HOW TO COMPLETE THIS TASK
There is material below. Print exactly the lines starting at the line with "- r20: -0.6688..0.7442" and ending at the line with "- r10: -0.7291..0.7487", ends included, and no others.

DATA UNDER STUDY
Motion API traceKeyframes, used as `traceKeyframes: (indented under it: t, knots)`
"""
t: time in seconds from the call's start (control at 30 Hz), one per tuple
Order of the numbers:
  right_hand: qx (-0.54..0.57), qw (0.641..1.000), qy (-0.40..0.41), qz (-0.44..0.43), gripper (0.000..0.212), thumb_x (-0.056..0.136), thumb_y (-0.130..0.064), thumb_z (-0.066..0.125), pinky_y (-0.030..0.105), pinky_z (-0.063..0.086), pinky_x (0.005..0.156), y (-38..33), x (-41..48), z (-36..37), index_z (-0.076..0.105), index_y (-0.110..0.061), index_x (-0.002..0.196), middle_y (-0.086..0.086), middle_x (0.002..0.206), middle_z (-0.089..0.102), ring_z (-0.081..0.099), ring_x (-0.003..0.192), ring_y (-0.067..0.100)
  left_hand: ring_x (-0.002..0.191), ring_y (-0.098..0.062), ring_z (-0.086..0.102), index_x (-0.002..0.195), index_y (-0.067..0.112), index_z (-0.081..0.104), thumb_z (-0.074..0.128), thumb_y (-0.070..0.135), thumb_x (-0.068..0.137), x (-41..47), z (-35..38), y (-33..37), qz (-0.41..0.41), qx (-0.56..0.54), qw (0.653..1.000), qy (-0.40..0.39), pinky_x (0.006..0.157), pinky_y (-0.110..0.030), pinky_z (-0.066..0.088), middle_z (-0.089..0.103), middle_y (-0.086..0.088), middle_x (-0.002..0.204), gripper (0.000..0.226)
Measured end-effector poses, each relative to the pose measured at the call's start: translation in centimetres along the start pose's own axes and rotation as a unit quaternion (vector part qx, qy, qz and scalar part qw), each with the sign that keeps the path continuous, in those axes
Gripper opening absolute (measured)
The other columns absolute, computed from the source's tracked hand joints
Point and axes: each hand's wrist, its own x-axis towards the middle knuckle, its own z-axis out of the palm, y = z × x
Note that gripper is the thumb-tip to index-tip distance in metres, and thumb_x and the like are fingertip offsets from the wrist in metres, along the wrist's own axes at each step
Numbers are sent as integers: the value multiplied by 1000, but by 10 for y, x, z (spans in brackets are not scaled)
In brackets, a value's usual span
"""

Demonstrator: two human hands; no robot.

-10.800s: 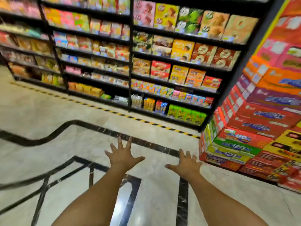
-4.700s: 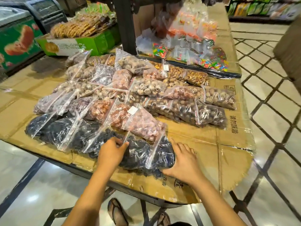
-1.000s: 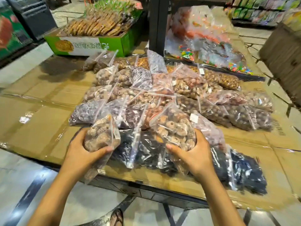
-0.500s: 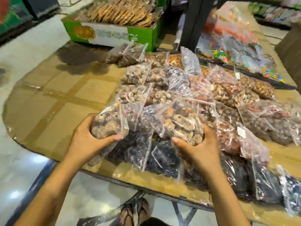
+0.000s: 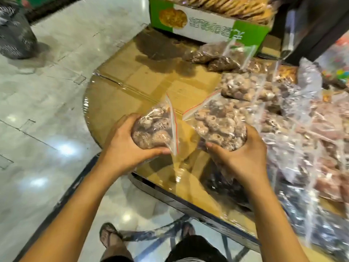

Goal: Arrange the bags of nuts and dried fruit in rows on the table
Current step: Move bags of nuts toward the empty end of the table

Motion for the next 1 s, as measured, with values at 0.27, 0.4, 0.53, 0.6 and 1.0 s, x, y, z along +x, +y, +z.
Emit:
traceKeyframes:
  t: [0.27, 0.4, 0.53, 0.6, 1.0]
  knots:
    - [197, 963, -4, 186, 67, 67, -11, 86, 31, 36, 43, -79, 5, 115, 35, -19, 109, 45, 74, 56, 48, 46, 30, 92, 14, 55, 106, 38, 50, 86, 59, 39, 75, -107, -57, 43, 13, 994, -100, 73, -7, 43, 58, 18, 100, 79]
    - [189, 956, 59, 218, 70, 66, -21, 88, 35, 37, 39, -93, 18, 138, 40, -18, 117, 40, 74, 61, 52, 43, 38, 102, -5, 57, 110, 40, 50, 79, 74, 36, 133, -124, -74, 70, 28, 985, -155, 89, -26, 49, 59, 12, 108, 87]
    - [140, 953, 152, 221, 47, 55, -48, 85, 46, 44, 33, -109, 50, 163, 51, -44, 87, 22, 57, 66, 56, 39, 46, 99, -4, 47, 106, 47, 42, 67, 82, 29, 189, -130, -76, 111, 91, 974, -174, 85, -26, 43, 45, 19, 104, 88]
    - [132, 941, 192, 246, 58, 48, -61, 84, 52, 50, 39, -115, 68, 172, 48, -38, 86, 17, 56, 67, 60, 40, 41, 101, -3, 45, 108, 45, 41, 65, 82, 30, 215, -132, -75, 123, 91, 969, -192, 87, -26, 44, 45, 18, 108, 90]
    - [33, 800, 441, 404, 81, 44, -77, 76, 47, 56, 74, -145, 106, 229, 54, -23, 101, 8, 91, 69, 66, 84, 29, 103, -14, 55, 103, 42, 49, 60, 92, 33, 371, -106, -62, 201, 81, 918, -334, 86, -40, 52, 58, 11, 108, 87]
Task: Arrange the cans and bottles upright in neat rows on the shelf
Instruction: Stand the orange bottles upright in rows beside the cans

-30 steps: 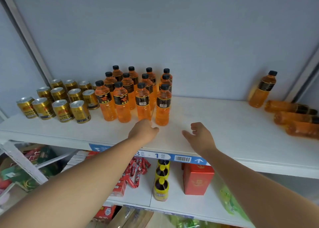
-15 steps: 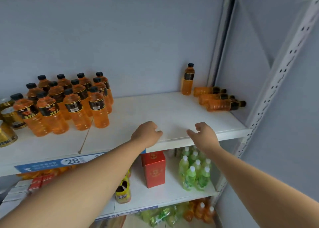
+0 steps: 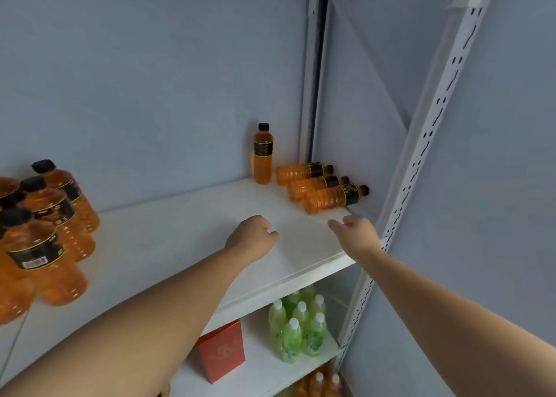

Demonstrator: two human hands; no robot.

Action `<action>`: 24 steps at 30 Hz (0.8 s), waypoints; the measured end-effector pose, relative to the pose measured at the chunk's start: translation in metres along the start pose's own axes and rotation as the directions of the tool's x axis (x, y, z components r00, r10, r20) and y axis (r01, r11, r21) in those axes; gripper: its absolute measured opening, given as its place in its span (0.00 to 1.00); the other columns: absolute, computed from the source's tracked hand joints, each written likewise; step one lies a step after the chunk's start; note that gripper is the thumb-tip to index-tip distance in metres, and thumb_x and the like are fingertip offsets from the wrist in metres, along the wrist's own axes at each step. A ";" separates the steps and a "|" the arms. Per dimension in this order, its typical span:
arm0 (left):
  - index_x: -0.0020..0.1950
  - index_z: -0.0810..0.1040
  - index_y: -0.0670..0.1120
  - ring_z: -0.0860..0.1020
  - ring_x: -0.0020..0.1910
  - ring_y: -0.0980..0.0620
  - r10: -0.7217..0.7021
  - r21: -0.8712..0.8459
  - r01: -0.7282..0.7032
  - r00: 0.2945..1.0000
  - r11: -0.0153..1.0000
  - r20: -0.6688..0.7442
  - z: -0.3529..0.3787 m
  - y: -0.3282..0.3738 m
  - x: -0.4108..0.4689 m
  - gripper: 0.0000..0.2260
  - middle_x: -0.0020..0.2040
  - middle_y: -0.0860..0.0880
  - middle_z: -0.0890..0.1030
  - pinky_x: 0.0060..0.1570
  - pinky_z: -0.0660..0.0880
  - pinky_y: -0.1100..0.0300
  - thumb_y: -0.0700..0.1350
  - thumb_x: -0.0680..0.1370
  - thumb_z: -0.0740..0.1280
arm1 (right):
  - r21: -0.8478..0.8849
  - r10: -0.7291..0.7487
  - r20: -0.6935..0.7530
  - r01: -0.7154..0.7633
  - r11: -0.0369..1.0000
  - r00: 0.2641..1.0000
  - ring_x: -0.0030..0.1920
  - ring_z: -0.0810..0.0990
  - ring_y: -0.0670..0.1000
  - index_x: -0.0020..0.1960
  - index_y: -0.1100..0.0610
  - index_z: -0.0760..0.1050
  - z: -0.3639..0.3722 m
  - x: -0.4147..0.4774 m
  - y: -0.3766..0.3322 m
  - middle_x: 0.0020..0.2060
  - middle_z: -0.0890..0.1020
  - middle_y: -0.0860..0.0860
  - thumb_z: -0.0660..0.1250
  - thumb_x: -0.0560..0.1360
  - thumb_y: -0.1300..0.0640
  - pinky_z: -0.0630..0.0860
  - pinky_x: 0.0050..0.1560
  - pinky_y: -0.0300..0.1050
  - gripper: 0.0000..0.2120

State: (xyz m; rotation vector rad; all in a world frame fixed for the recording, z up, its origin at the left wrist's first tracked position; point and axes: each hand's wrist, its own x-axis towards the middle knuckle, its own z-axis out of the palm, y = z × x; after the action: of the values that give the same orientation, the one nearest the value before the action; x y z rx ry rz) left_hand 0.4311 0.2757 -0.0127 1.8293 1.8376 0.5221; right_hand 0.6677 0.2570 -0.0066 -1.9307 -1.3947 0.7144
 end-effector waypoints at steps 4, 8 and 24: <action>0.70 0.74 0.49 0.79 0.61 0.47 0.034 0.006 -0.034 0.999 0.999 0.022 -0.008 0.005 0.053 0.22 0.67 0.50 0.78 0.59 0.78 0.51 0.56 0.78 0.67 | 0.137 0.151 -0.002 -0.150 0.979 0.988 0.31 0.70 0.50 0.42 0.56 0.71 0.005 0.044 -0.015 0.33 0.71 0.50 0.65 0.76 0.43 0.68 0.32 0.45 0.15; 0.72 0.71 0.49 0.76 0.64 0.45 0.149 0.069 -0.151 0.989 0.986 0.020 -0.010 0.016 0.099 0.25 0.69 0.47 0.74 0.60 0.77 0.51 0.56 0.78 0.69 | 0.274 0.308 -0.012 -0.293 0.916 0.951 0.39 0.78 0.54 0.45 0.56 0.75 0.012 0.075 -0.019 0.39 0.80 0.54 0.66 0.74 0.39 0.73 0.40 0.48 0.19; 0.49 0.79 0.54 0.80 0.46 0.52 0.473 0.147 -0.556 0.795 0.818 0.380 0.004 0.068 0.206 0.05 0.45 0.53 0.82 0.45 0.76 0.58 0.53 0.76 0.70 | 0.410 0.547 -0.049 -0.482 0.774 0.836 0.42 0.80 0.56 0.64 0.56 0.68 0.015 0.148 -0.023 0.51 0.79 0.56 0.70 0.73 0.35 0.79 0.35 0.47 0.31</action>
State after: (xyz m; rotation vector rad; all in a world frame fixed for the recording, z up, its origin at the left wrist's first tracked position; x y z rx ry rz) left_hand 0.4924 0.4824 0.0084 2.4442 1.2046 0.1423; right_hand 0.6855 0.4063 -0.0072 -1.9994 -0.5460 0.9689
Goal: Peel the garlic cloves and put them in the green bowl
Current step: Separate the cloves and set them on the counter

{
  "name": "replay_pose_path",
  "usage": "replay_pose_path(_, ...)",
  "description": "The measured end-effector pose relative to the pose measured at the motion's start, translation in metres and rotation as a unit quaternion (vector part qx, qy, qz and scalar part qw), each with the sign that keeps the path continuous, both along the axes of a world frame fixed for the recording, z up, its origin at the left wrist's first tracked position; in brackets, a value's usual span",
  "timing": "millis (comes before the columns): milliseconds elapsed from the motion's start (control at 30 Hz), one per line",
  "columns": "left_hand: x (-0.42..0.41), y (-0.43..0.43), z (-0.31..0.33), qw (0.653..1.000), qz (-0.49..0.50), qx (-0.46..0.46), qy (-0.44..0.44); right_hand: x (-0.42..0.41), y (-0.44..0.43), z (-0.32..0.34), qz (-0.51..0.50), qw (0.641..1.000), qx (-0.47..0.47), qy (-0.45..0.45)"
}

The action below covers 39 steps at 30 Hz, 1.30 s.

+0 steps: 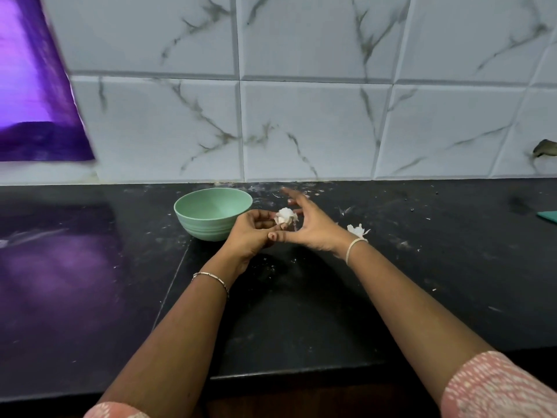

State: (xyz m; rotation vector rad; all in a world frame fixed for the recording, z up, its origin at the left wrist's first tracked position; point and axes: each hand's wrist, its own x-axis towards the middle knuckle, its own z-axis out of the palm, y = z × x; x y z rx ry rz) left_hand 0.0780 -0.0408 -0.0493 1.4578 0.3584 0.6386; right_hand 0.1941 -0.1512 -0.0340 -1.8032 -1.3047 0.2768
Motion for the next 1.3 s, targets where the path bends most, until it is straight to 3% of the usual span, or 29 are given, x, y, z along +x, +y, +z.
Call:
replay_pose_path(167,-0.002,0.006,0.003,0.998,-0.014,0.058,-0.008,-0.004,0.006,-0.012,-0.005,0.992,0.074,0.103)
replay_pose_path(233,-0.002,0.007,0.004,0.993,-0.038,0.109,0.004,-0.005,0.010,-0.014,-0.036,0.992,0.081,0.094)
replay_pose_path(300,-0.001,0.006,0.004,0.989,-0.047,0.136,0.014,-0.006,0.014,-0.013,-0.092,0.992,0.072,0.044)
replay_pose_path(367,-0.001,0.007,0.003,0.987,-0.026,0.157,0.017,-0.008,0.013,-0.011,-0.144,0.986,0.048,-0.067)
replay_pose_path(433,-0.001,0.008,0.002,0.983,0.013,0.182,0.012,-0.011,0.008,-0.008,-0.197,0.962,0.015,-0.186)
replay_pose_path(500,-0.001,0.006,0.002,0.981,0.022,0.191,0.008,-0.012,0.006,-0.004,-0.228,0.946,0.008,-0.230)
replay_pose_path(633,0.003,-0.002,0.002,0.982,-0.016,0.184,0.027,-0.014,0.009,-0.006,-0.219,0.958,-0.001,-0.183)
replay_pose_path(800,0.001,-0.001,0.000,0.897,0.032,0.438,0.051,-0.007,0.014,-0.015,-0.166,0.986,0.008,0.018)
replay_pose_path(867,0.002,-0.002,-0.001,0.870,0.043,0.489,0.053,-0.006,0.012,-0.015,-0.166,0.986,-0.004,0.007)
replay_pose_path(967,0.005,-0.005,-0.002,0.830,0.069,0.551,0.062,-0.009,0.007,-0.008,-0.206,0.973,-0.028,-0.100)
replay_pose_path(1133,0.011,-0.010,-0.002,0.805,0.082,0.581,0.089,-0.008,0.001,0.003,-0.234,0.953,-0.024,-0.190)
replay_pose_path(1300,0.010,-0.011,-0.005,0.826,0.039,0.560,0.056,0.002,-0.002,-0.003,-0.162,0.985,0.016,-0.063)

TASK ANSWER
  - r20: -0.6688..0.7442
  - z: -0.3529..0.3787 m
  - y: -0.3282..0.3738 m
  - x: -0.4108..0.4689 m
  - gripper: 0.0000..0.2260
  - middle_x: -0.0020..0.2040
  - middle_y: -0.0860..0.0880
  - middle_z: -0.0890..0.1030
  - pinky_x: 0.0060..0.1570
  - pinky_z: -0.0660..0.0880
  - pinky_y: -0.1100..0.0300
  - thumb_y: -0.0700..0.1350
  - thumb_x: -0.0680..0.1370
  - thumb_z: -0.0740..0.1280
arm1 (right):
  - r21: -0.8478..0.8849
  - r10: -0.7291..0.7487

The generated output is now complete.